Page 3 of 4

Re: JSORT.BAT - Case sensitive sort with option for numeric

Posted: 05 Jan 2015 16:38
by dbenham
OK - below is release 3.3 that supports negative token numbers, meaning search for tokens from right to left, with -1 being the last token. Note that a negative value will only recognize tokens that occur after the delimiter.

The solution for foxidrives problem is now as simple as:

Code: Select all

jsort test.txt /d "(" /t -1


JSORT.BAT version 3.3

Code: Select all

@if (@X)==(@Y) @end /* Harmless hybrid line that begins a JScript comment

::************ Documentation ***********
::JSORT.BAT version 3.3
:::
:::JSORT [File] [/Option [Value]]...
:::
:::  Sort lines of text from stdin and write the result to stdout.
:::  JSORT uses an ascending, case sensitive text sort by default.
:::
:::    File - If the optional File argument is specified, then JSORT reads lines
:::           from the file instead of from stdin.
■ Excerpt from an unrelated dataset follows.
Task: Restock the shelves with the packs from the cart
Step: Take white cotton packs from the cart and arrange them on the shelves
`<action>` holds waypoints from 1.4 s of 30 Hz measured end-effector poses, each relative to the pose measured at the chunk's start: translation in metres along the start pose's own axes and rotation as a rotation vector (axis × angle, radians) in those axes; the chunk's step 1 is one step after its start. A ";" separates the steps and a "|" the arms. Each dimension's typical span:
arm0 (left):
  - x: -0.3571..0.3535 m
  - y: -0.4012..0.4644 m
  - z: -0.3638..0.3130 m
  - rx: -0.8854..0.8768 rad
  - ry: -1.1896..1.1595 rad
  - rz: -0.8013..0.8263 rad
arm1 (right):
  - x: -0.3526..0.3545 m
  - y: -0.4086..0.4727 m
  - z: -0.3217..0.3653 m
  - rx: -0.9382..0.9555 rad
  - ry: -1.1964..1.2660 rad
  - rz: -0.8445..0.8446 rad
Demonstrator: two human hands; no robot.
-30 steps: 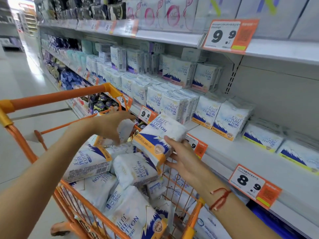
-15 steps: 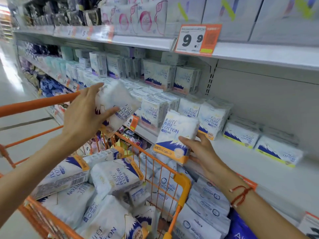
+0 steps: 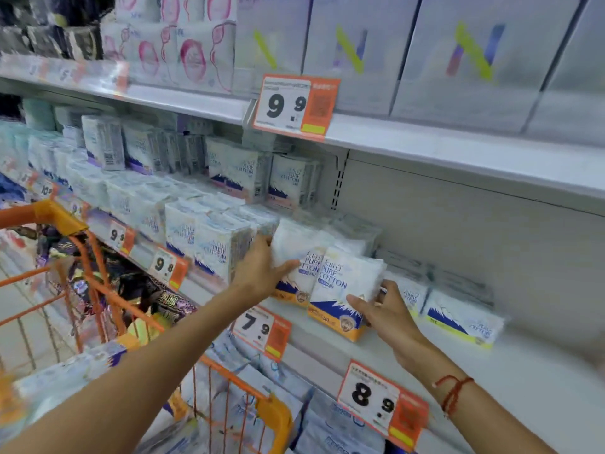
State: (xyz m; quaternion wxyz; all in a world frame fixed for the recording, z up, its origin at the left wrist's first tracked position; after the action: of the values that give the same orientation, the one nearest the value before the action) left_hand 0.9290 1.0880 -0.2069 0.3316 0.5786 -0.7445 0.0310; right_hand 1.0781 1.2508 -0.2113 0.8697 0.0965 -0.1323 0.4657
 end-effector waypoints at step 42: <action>0.034 0.005 -0.025 -0.466 0.936 0.026 | -0.013 0.016 -0.005 0.003 -0.109 -0.043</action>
State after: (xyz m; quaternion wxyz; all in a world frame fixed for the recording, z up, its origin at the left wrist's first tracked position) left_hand 0.9325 1.0716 -0.1682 0.7485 0.4044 -0.5107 0.1239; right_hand 1.0582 1.2507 -0.2191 0.8709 0.1257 -0.1769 0.4410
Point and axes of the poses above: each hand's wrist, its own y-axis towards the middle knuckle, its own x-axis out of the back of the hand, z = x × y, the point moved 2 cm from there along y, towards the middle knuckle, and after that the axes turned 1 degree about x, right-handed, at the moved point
If specified, the File must
:::           be the very first argument.
:::
:::  Options:
:::
:::    /C n - Number of sorted lines to print. Skipped lines are always printed
:::           and do not contribute to the count. Default is -1 (all lines).
:::
:::    /D String - Specifies the string used to delimit tokens. The delimiter
:::           string is always case sensitive. A quote literal " must be escaped
:::           as \q, and a backslash literal \ must be escaped as \\.
:::           The default value is an empty string, meaning treat the entire
:::           line as a single token.
:::
:::    /I   - Ignore case when sorting
:::
:::    /N   - Sort consecutive digits as numbers instead of text. The numbers
:::           may be embedded within alpha text. JSort supports numbers up to
:::           20 digits long.
:::
:::    /O File - Writes the output to File instead of stdout.
:::
:::    /P n - Begin sorting at character position n relative to the beginning
:::           of the selected token. Lines that do not extend that far are
:::           treated as equivalent values, and collate before all other lines.
:::           The default value is 1 (first character).
:::
:::    /R   - Sort the lines in Reverse (descending) order.
:::
:::    /S n - Number of lines to skip - default is 0.
:::           Skipped lines are not sorted (remain in place)
:::
:::    /T n - Specify the token at which to begin sorting. The sort is not
:::           restricted to the selected token, it just helps to identify where
:::           to begin sorting. The default value is 1 (first token). A value of
:::           -1 represents the last token, -2 the penultimate token, etc.
:::           A value of 0 is invalid. Note that negative values only recognize
:::           tokens that occur after a delimiter. If the requested token cannot
:::           be found, then the line will collate before all other lines.
:::
:::    /V   - Display the version of JSORT.BAT.
:::
:::    /?   - Display this help
:::
:::JSORT.BAT was written by Dave Benham and originally posted at
:::http://www.dostips.com/forum/viewtopic.php?f=3&t=5595
:::

::************ Batch portion ***********
@echo off
setlocal disableDelayedExpansion

:: Get optional input file
set "infile="
set "test=%~1"
setlocal enableDelayedExpansion
if defined test if "!test:~0,1!" neq "/" (
  endlocal
  set ^"infile=^<"%~1""
  shift /1
) else endlocal

:: Define options
set "options= /?: /i: /c:-1 /n: /p:1 /r: /s:0 /v: /d:"" /t:1 /o:"" "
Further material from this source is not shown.